There was something in his voice, a strain. I turned to him. “What do you mean?”
His eyes studied the ceiling. “She says—I asked her if she watches us here.” His voice was high. “She says, she does not.”
There was silence in the cave. Silence, but for the sound of the slowly draining water.
“Oh,” I said.
“I wished to tell you. Because—” He paused. “I thought you would wish to know. She—” He hesitated again. “She was not pleased that I asked her.”
“She was not pleased,” I repeated. I felt dizzy, my mind turning and turning through his words. She cannot see us. I realized that I was standing half-frozen by the water basin, the towel still raised to my chin. I forced myself to put down the cloth, to move to the bed. There was a wildness in me, of hope and terror.
I pulled back the covers and lay down on bedding already warm from his skin. His eyes were still fixed on the ceiling.
“Are you—pleased with her answer?” I said, finally.
“Yes,” he said.
We lay there a moment, in that strained and living silence. Usually at night we would tell each other jokes or stories. The ceiling above us was painted with the stars, and if we grew tired of talking, we would point to them. “Orion,” I would say, following his finger. “The Pleiades.”

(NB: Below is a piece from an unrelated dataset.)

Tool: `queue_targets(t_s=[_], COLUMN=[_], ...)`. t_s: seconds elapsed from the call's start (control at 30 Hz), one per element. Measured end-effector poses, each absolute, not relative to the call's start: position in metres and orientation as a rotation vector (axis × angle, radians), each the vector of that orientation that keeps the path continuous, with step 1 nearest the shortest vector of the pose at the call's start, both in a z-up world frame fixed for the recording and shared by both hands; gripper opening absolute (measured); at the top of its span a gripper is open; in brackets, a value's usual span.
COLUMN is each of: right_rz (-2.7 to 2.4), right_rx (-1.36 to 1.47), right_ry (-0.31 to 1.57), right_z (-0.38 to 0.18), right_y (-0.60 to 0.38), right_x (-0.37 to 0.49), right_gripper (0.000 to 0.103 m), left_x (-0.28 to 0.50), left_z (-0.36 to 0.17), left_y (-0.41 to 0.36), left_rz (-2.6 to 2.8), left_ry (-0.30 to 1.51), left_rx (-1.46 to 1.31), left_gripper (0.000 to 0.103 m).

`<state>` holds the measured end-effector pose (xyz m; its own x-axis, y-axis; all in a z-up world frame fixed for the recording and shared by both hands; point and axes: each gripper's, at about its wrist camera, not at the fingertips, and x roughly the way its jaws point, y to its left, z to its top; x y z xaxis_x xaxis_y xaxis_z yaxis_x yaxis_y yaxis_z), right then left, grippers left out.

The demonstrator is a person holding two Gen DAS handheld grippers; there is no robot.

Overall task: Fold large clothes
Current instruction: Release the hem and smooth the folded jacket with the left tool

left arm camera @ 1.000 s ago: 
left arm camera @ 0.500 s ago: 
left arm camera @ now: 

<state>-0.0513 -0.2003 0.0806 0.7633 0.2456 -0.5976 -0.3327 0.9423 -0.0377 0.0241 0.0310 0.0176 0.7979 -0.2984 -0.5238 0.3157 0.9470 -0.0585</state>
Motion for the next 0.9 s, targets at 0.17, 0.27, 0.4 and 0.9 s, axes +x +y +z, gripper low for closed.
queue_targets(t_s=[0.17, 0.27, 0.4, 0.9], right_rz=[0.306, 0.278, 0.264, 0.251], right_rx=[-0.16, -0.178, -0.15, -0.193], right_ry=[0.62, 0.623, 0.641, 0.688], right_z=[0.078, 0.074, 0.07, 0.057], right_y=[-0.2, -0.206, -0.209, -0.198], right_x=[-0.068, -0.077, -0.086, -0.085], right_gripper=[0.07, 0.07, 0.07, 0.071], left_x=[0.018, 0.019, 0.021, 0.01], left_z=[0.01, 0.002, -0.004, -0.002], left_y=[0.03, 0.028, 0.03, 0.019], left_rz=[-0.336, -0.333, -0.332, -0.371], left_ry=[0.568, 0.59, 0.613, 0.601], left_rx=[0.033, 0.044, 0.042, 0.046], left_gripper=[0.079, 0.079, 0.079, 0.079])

But tonight there was nothing. I closed my eyes and waited, long minutes, until I guessed he was asleep. Then I turned to look at him.
He was on his side, watching me. I had not heard him turn. I never hear him. He was utterly motionless, that stillness that was his alone. I breathed, and was aware of the bare stretch of dark pillow between us.
He leaned forward.
Our mouths opened under each other, and the warmth of his sweetened throat poured into mine. I could not think, could not do anything but drink him in, each breath as it came, the soft movements of his lips. It was a miracle.
I was trembling, afraid to put him to flight. I did not know what to do, what he would like. I kissed his neck, the span of his chest, and tasted the salt. He seemed to swell beneath my touch, to ripen. He smelled like almonds and earth. He pressed against me, crushing my lips to wine.
He went still as I took him in my hand, soft as the delicate velvet of petals. I knew Achilles’ golden skin and the curve of his neck, the crooks of his elbows. I knew how pleasure looked on him. Our bodies cupped each other like hands.
The blankets had twisted around me. He shucked them from us both. The air over my skin was a shock, and I shivered. He was outlined against the painted stars; Polaris sat on his shoulder. His hand slipped over the quickened rise and fall of my belly’s breathing. He stroked me gently, as though smoothing finest cloth, and my hips lifted to his touch. I pulled him to me, and trembled and trembled. He was trembling, too. He sounded as though he had been running far and fast.
I said his name, I think. It blew through me; I was hollow as a reed hung up for the wind to sound. There was no time that passed but our breaths.